Answer with the number of lines in the records that contain "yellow" and with nothing else.

____________________

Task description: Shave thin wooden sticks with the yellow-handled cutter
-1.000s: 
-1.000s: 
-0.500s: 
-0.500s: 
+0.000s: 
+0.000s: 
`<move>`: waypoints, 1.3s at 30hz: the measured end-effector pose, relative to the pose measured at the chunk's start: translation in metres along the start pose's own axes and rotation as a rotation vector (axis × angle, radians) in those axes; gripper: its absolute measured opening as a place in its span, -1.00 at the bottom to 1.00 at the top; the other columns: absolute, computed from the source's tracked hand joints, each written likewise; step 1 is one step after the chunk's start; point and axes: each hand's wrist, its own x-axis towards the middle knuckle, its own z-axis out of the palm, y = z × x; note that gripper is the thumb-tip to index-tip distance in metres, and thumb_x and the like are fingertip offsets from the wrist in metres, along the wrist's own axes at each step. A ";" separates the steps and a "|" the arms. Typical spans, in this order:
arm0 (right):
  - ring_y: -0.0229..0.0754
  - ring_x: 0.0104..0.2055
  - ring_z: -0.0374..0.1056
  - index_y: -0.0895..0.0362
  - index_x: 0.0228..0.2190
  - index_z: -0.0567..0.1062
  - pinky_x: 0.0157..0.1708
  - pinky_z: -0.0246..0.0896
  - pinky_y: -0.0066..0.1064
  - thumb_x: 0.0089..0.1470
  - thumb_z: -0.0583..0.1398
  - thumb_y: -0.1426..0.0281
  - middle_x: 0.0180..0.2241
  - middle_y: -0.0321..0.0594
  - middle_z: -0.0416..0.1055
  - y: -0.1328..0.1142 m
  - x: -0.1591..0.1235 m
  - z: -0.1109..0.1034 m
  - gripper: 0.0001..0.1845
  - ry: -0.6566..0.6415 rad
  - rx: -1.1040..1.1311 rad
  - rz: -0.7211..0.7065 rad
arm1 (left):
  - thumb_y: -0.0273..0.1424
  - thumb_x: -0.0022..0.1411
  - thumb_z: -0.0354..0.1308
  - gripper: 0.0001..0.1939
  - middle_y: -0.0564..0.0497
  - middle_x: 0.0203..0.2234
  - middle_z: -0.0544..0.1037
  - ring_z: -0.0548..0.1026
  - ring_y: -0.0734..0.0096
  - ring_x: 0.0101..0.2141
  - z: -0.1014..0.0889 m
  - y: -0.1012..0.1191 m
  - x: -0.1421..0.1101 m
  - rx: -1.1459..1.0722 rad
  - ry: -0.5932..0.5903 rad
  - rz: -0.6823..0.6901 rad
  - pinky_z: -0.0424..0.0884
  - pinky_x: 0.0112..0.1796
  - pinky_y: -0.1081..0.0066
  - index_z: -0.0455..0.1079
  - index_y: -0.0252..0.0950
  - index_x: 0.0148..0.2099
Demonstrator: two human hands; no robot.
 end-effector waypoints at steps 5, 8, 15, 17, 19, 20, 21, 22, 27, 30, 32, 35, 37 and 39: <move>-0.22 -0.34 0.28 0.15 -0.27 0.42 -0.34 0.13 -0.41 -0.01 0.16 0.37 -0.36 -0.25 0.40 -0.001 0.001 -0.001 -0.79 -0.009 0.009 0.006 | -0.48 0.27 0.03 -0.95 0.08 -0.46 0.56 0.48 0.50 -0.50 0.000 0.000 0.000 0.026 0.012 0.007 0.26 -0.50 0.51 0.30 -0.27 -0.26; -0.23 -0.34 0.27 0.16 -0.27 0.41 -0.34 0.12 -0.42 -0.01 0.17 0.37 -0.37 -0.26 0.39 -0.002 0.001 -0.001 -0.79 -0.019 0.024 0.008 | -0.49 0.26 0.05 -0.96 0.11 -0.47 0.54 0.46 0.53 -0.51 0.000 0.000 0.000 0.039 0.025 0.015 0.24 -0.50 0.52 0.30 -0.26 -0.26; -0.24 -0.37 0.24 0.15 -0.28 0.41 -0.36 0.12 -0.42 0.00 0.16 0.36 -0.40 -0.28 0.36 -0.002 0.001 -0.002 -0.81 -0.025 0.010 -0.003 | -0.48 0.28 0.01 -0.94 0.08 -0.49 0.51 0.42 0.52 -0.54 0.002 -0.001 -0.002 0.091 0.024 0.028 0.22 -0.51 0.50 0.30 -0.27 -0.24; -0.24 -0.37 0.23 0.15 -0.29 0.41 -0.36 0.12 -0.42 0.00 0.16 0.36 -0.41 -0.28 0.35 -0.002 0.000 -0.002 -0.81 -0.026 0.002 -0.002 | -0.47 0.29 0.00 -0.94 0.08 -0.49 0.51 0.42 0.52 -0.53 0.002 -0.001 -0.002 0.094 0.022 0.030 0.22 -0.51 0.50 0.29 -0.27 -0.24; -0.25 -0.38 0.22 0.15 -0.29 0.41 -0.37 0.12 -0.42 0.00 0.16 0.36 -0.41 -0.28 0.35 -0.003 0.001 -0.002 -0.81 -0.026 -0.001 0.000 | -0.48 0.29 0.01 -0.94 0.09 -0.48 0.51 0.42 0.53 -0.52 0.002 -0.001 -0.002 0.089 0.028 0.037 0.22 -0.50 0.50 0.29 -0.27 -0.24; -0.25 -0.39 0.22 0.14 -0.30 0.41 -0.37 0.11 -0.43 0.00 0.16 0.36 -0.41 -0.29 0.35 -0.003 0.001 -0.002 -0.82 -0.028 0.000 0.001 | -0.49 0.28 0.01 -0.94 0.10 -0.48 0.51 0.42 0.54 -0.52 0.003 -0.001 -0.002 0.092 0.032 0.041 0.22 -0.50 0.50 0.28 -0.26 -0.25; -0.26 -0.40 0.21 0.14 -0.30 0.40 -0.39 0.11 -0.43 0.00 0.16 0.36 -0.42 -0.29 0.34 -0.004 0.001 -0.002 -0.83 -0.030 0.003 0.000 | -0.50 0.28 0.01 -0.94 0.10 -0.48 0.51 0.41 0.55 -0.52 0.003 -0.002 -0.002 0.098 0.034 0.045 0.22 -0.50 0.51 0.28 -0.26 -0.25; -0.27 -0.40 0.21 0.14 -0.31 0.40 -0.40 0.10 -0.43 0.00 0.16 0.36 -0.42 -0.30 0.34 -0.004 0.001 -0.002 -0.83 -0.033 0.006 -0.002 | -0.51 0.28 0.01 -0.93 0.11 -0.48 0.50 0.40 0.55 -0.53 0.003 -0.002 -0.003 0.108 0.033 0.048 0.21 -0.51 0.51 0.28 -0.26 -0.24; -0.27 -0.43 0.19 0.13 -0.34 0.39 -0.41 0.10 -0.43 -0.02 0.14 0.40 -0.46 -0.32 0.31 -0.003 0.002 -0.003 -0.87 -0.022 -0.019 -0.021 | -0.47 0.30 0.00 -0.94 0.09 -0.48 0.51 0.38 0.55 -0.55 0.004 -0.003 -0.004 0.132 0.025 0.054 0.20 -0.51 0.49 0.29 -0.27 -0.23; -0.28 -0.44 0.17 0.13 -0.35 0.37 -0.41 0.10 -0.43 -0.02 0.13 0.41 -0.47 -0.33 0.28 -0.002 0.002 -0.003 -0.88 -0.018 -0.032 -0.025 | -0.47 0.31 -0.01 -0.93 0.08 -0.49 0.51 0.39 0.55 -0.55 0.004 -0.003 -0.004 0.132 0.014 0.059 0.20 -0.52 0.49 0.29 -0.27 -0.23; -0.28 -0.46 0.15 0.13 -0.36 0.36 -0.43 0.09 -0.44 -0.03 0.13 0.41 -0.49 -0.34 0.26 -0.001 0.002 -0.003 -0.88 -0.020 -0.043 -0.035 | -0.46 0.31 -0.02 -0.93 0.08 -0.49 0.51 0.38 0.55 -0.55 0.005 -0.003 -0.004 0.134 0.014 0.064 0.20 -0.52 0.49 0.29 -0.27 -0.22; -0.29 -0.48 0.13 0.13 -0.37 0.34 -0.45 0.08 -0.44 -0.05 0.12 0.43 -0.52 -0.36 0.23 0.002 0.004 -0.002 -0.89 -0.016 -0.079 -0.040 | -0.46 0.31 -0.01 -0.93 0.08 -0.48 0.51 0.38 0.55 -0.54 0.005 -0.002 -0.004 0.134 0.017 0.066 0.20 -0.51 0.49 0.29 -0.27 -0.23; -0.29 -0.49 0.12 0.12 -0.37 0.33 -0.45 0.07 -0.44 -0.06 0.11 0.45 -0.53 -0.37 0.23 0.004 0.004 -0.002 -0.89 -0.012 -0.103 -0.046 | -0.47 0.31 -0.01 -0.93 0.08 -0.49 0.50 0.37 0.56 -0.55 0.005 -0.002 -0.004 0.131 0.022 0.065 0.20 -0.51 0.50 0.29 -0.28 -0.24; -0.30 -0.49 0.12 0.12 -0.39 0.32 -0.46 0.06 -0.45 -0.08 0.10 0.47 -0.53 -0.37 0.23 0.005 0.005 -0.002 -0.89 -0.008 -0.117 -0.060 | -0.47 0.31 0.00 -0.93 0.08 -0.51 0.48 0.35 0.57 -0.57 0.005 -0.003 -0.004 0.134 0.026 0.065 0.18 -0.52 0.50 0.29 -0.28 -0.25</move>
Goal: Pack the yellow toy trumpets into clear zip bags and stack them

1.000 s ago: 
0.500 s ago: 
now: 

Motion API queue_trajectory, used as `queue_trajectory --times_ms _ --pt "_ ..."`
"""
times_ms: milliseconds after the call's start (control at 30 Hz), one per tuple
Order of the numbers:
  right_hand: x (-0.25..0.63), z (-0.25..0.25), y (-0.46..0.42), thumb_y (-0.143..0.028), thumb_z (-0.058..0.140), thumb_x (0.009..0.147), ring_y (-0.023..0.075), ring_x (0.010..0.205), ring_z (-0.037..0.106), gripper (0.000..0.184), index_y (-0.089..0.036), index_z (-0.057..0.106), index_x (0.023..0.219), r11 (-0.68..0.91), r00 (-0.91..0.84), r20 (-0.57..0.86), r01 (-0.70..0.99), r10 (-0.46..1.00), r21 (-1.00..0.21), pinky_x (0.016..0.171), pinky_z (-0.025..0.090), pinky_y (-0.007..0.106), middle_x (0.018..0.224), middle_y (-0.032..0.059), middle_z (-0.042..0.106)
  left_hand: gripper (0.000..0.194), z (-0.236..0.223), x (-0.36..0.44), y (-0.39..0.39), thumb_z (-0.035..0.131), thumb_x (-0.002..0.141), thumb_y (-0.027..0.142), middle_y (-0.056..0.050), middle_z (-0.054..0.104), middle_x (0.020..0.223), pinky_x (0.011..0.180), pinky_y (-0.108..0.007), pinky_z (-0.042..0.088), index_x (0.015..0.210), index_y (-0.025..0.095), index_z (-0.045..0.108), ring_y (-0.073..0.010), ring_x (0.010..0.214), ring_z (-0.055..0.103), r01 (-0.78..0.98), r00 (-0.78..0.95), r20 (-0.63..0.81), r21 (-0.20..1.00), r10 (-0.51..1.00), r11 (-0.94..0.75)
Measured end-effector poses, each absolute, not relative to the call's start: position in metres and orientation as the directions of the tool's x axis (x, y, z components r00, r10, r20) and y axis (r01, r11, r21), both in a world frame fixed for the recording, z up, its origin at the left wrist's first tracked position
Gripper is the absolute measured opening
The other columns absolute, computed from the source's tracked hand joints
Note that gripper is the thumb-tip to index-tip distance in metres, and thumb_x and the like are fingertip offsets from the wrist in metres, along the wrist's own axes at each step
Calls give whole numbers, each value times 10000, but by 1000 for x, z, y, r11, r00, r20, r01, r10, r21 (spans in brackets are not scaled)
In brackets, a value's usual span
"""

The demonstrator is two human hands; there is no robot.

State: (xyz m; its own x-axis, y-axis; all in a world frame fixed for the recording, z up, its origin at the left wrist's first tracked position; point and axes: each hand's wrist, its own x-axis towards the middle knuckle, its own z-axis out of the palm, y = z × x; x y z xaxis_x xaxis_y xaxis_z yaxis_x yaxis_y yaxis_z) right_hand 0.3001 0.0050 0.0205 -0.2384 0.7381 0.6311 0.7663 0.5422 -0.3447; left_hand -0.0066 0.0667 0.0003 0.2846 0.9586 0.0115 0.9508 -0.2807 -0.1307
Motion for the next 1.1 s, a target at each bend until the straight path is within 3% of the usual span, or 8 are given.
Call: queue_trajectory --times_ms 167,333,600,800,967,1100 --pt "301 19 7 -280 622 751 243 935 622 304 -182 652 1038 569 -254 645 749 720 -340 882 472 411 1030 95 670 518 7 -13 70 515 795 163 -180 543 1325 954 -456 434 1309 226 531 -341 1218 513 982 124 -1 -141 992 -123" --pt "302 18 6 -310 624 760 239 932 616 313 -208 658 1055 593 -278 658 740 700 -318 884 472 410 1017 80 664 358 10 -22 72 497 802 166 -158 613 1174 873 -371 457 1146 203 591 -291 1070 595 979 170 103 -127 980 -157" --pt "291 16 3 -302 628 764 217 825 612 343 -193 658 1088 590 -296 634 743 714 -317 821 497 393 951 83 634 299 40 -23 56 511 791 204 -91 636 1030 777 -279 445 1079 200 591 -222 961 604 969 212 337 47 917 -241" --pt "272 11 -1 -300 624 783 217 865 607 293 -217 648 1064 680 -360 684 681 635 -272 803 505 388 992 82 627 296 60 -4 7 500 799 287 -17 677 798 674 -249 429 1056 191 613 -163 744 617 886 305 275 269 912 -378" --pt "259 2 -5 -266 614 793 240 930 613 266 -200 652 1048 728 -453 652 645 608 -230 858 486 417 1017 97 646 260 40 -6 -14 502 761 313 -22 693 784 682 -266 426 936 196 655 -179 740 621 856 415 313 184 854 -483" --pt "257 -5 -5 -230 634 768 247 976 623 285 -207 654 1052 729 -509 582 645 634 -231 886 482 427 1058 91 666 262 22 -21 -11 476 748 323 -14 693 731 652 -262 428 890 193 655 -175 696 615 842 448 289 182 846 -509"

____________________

ANSWER SECTION >> 2